The 2015 Catholicism in Dialogue Lecture: Islam and Inter-religious Dialogue with Fr. Tom Michel, SJ and Dr. Shahla Talebi

Thursday, 17 September 2015
3:30PM - 5:30PM
4th Floor, Information Commons
Lake Shore Campus, LUC

This event was free and open to the public!

The Hank Center is proud to have sponsored the Catholicism in Dialogue series fall 2015. This marked the third edition of the Series, featuring two distinguished guests, Fr. Tom Michel, SJ and Dr. Shahla Talebi. For two days, they were on campus reflecting on resources and opportunities within Catholicism and Islam for dialogue and solidarity. On Thursday, September 17th, each speaker delivered their public lecture. The format also included opportunities for students from LUC’s Catholic Studies program and the Muslim Student Association to formally participate. The event took place in the Information Commons, 4th Floor, at the Lake Shore Campus from 3:30pm to 5:30pm. The next day, September 18th, both Hank Center guests continued to engage undergraduate and graduate students with special topic and research focused meetings.

Guest Speakers:

Fr. Tom Michel, SJ is currently a visiting professor in Theology at Georgetown's School of Foreign Service in Qatar. He is a board member of Georgetown’s Prince Alwaleed Bin Talal Center for Muslim-Christian Understanding, the Khalidi Library in Jerusalem, and the Journal of Islam and Muslim-Christian Relations. He is the former Secretary of the Jesuit Secretariat for Interreligious Dialogue in Rome and Ecumenical Secretary for the Federation of Asian Bishops’ Conferences. Ordained in 1967, he joined the Jesuits in 1971 in Indonesia and subsequently earned a doctorate in Arabic and Islamic studies from the University of Chicago.
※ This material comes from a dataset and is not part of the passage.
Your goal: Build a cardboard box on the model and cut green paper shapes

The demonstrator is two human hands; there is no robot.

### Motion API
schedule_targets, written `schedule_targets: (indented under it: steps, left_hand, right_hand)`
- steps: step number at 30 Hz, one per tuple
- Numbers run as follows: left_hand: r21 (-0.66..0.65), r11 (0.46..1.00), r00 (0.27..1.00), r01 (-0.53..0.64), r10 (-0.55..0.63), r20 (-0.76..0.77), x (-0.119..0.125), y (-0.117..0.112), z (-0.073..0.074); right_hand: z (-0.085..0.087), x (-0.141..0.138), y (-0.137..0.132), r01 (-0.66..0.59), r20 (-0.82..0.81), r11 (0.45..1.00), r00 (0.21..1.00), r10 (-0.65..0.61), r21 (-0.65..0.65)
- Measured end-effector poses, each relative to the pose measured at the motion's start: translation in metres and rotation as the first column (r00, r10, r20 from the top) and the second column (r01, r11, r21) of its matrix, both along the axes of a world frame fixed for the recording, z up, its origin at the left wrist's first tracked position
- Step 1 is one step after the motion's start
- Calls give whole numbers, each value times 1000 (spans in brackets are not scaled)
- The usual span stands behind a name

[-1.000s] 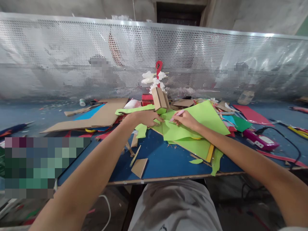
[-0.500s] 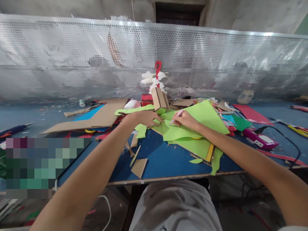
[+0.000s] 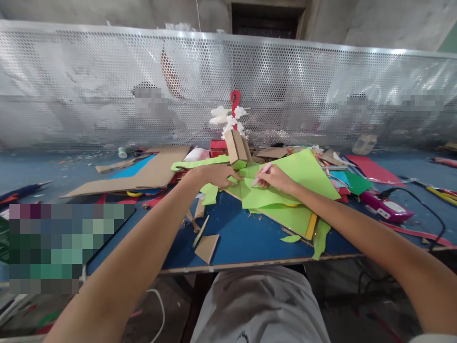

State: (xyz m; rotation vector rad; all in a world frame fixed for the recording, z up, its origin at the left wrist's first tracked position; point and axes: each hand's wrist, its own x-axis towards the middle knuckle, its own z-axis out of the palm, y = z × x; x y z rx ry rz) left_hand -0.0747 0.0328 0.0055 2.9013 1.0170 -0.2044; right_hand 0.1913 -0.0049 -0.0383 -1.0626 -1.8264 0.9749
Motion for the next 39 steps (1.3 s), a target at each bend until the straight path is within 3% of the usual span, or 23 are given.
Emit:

Dr. Shahla Talebi is an Associate Professor of Religious Studies at Arizona State University. A native of Iran, her award-winning memoir, Ghosts of Revolution: Rekindled Memories of Imprisonment in Iran, recounts her near decade of political imprisonment under both the Shah and then the Islamic Republic. Her research interests include questions of martyrdom, violence, memory, revolution, religion, and contemporary Iran. She received her Master's and PhD (cultural anthropology) from Columbia University.